Given data:
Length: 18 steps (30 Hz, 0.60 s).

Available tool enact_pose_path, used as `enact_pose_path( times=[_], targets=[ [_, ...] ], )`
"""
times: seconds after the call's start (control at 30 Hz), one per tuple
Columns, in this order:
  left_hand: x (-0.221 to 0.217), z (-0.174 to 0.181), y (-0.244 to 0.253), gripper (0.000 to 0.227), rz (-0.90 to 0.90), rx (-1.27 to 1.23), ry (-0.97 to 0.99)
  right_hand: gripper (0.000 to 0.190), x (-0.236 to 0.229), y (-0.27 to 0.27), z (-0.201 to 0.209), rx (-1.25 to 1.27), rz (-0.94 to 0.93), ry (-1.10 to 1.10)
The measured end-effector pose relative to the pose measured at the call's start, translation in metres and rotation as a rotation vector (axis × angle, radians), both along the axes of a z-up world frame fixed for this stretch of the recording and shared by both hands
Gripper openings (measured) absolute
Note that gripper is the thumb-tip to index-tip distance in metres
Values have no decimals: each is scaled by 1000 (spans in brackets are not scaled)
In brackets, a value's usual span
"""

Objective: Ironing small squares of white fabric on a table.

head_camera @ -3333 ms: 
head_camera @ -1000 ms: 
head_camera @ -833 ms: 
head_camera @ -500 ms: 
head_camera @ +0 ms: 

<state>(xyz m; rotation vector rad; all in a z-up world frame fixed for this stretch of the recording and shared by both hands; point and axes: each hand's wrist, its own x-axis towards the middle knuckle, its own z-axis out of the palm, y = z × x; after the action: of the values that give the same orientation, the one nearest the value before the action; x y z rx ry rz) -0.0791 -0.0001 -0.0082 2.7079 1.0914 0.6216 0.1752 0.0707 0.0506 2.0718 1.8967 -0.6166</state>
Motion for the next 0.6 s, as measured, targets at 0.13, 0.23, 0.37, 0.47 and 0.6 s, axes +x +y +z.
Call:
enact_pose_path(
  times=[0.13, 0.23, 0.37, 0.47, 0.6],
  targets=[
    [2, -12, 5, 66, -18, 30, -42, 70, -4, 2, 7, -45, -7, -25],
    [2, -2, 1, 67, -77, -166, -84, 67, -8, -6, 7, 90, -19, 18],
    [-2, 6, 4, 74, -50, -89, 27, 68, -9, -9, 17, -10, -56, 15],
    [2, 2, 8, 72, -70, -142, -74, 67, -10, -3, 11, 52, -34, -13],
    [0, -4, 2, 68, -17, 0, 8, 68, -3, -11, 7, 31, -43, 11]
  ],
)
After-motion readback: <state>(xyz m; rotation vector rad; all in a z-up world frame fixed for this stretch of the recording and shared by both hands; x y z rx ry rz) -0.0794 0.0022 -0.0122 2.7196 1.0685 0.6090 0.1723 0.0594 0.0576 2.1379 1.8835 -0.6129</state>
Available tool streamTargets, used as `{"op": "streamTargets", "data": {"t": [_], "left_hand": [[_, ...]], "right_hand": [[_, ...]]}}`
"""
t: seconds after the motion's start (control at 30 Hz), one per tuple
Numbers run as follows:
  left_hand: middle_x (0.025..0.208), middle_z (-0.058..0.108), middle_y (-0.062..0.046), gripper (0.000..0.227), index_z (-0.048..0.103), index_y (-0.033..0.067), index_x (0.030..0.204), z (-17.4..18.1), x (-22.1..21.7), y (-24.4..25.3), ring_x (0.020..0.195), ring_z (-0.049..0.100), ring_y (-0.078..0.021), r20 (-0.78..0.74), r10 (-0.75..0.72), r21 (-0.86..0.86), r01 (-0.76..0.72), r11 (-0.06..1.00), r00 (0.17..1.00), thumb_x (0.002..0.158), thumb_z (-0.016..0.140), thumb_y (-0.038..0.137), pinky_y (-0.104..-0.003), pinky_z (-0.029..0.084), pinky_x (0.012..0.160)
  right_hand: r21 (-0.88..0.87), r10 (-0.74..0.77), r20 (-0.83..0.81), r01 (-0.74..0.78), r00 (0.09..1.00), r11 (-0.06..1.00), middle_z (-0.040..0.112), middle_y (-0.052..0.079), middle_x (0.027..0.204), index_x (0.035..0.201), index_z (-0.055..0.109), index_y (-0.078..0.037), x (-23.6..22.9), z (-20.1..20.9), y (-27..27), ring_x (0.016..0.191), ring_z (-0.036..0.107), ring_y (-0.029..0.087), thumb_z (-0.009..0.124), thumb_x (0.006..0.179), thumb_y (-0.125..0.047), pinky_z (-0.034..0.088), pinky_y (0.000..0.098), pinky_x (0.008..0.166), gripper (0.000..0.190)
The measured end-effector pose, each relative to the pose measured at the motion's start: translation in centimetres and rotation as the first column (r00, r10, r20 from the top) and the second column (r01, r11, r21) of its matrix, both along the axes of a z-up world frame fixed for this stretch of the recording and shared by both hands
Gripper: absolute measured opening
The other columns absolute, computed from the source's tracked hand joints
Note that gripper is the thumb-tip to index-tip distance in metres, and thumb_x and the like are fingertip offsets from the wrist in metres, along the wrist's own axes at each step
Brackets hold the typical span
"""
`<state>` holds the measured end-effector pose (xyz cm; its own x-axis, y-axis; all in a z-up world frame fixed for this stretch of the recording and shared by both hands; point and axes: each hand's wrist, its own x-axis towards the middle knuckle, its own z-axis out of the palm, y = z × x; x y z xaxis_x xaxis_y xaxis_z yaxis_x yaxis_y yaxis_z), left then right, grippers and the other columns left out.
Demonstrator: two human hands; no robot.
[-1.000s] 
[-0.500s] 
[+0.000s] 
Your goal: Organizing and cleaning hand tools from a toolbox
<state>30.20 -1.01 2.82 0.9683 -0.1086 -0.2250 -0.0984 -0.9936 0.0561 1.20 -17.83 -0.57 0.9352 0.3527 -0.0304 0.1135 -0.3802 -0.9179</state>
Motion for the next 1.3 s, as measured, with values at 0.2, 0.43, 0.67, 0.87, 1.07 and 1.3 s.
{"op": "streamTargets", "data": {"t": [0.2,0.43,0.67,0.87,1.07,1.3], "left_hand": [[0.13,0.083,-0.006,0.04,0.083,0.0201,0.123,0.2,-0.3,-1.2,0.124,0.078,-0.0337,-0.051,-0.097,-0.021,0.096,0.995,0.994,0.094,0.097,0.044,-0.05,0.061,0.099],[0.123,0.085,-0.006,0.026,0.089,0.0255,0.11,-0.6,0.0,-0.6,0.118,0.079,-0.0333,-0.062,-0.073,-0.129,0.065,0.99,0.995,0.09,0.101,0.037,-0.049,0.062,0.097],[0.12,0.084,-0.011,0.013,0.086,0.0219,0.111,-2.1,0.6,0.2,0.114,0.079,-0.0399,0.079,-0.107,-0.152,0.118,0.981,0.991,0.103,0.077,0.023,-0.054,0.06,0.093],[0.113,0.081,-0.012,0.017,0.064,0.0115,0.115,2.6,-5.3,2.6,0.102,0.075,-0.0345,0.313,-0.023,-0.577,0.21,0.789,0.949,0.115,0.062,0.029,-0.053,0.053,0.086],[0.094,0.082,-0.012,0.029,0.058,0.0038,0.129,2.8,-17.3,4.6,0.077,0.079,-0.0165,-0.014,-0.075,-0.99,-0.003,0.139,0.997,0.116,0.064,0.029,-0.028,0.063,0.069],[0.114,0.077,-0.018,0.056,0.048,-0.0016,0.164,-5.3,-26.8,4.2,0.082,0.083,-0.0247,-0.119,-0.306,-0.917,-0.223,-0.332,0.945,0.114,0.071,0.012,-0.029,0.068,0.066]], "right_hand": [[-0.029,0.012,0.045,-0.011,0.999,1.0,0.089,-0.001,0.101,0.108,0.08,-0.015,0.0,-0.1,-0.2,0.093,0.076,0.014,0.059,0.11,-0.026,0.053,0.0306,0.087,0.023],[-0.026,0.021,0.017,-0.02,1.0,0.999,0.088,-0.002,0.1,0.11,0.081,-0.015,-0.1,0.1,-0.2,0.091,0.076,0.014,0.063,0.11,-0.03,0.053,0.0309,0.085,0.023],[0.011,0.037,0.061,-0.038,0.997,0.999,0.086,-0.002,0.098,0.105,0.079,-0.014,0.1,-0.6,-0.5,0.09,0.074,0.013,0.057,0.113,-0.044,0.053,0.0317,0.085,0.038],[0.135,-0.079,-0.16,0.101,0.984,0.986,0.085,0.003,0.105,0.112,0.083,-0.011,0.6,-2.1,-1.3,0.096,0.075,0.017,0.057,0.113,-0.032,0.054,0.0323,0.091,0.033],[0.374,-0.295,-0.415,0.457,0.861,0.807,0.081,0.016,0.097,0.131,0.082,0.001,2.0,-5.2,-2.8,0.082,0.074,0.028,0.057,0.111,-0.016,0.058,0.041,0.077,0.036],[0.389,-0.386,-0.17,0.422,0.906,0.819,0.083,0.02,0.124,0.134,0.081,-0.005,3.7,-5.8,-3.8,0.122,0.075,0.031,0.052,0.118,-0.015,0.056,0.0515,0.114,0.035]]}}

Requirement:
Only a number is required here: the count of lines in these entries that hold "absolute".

Problem solution:
3